I'm in the process of installing YourKit now....Pat
comment:4 by , 12 years ago
It looks like Lucene indexing search routines are the culprit. I'm assuming that you have YourKit installed, so I would like to send you cpu and memory snapshots of the query. I can't upload the snapshots to this site due to file size(> 4Mb.), so do you have an alternative ?
Pat
comment:6 by , 12 years ago
Replying to jesseeichar:
Do you have a ftp server we can download them from?
Please try the following URL's :
http://ceocat.ccrs.nrcan.gc.ca/memory.snapshot http://ceocat.ccrs.nrcan.gc.ca/cpu.snapshot
Pat
comment:7 by , 12 years ago
I have downloaded them. But I am really busy right now so I am not completely sure when I will have time to analyze them. Perhaps you can get the queries and run then with luke and see if what can be done to speed them up?

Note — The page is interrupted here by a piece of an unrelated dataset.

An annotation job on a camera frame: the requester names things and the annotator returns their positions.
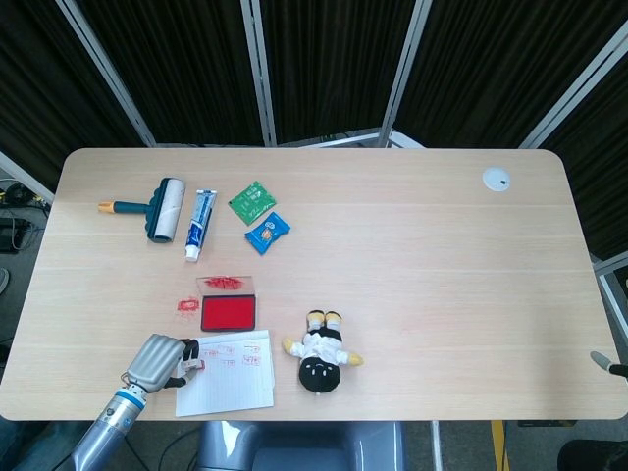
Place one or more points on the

I would be careful assuming that optimizing will help at all, rather than make things worse (see http://www.searchworkings.org/blog/-/blogs/simon-says%3A-optimize-is-bad-for-you).
Maybe we should consider moving to Lucene 4.0 (see e.g. http://blog.thetaphi.de/2012/02/is-your-indexreader-atomic-major.html).
It may also be helpful if you use an analyzer like YourKit first, to determine if your slowness really comes from Lucene.